## What you are asked to do
Scan the listing below and copy every line holding "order".

## Material provided
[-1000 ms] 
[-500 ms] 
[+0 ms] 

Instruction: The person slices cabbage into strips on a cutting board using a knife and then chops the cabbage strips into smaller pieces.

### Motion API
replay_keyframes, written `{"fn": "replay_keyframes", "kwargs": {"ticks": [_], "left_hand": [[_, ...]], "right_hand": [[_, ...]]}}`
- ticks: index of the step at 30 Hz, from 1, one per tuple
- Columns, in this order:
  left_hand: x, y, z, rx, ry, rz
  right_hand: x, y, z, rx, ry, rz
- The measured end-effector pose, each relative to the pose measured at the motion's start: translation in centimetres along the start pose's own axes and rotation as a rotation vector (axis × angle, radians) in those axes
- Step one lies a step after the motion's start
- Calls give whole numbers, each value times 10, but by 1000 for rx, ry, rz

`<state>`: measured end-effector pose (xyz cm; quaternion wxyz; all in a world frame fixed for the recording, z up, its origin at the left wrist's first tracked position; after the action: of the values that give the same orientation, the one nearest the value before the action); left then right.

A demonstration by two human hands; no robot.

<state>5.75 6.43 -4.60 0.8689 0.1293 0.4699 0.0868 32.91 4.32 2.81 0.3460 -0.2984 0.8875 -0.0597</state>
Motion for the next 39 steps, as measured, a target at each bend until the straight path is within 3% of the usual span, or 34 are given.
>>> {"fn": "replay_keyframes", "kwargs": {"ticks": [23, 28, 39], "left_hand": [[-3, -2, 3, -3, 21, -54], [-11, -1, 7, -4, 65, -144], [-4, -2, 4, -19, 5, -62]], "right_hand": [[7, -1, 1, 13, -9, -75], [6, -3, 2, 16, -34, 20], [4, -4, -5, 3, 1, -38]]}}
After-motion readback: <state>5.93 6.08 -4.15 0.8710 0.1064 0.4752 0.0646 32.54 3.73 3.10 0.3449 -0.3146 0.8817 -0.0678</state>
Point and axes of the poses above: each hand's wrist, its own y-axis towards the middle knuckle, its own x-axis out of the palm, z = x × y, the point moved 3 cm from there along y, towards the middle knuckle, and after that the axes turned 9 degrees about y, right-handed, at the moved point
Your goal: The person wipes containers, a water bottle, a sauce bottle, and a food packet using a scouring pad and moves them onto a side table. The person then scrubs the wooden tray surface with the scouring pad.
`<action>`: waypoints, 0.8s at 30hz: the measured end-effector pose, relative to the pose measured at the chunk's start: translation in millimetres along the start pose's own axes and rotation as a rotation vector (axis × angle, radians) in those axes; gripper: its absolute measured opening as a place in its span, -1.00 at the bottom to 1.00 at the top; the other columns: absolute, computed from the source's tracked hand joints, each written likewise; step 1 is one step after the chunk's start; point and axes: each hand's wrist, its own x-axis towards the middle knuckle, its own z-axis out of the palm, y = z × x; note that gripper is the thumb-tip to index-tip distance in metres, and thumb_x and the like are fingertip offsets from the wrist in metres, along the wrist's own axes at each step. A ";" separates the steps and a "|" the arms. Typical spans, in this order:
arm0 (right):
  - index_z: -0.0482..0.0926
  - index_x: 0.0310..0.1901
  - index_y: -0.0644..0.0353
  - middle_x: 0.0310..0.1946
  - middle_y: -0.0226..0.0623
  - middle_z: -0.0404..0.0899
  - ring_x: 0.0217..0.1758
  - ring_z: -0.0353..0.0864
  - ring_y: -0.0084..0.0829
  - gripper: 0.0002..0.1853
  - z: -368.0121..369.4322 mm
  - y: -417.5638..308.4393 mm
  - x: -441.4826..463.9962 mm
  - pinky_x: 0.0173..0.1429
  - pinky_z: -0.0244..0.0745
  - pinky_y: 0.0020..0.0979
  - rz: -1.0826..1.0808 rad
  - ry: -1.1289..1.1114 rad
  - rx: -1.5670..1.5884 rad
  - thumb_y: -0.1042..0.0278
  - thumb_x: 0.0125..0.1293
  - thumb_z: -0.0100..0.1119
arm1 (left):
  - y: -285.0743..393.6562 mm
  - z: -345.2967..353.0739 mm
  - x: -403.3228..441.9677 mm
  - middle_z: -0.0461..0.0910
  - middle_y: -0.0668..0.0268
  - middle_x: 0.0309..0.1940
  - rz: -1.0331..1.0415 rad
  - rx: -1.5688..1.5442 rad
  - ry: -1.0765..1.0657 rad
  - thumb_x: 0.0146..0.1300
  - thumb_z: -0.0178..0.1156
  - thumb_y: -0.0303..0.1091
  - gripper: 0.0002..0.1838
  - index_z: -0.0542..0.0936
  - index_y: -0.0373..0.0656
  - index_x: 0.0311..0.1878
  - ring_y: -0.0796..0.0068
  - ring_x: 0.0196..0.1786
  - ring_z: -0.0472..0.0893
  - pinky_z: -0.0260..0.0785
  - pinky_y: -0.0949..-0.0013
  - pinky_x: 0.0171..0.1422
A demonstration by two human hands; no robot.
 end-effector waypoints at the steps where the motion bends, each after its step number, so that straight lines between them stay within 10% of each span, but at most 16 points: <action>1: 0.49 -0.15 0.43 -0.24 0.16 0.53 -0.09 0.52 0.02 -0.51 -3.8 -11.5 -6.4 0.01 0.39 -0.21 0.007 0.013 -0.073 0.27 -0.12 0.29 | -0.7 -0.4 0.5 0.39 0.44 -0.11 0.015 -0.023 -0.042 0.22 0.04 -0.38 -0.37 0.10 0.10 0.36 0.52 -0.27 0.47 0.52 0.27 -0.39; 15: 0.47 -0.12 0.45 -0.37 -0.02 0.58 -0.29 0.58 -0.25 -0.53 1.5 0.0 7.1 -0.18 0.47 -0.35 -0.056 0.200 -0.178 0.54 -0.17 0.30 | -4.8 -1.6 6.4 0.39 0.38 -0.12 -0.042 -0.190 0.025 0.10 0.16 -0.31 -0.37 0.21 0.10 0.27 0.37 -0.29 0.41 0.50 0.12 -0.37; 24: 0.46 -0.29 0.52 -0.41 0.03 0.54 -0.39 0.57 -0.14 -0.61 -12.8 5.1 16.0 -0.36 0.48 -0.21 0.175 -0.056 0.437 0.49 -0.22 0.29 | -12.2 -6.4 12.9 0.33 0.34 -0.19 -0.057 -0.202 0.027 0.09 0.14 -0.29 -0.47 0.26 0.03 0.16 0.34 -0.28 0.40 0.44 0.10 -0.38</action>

## Answer to this problem
- Columns, in this order:
`<action>`: waypoints, 0.8s at 30hz: the measured end-effector pose, relative to the pose measured at the chunk's start: translation in millimetres along the start pose's own axes and rotation as a rotation vector (axis × angle, radians) in those axes; gripper: its absolute measured opening as a place in its span, -1.00 at the bottom to 1.00 at the top; the other columns: absolute, computed from the source's tracked hand joints, each written likewise; step 1 is one step after the chunk's start; point and axes: each hand's wrist, its own x-axis towards the middle knuckle, its own z-axis out of the palm, y = z × x; note that gripper is the thumb-tip to index-tip distance in metres, and thumb_x and the like are fingertip offsets from the wrist in metres, along the wrist's own axes at each step. A ";" separates the steps and a "|" the arms. Typical spans, in this order:

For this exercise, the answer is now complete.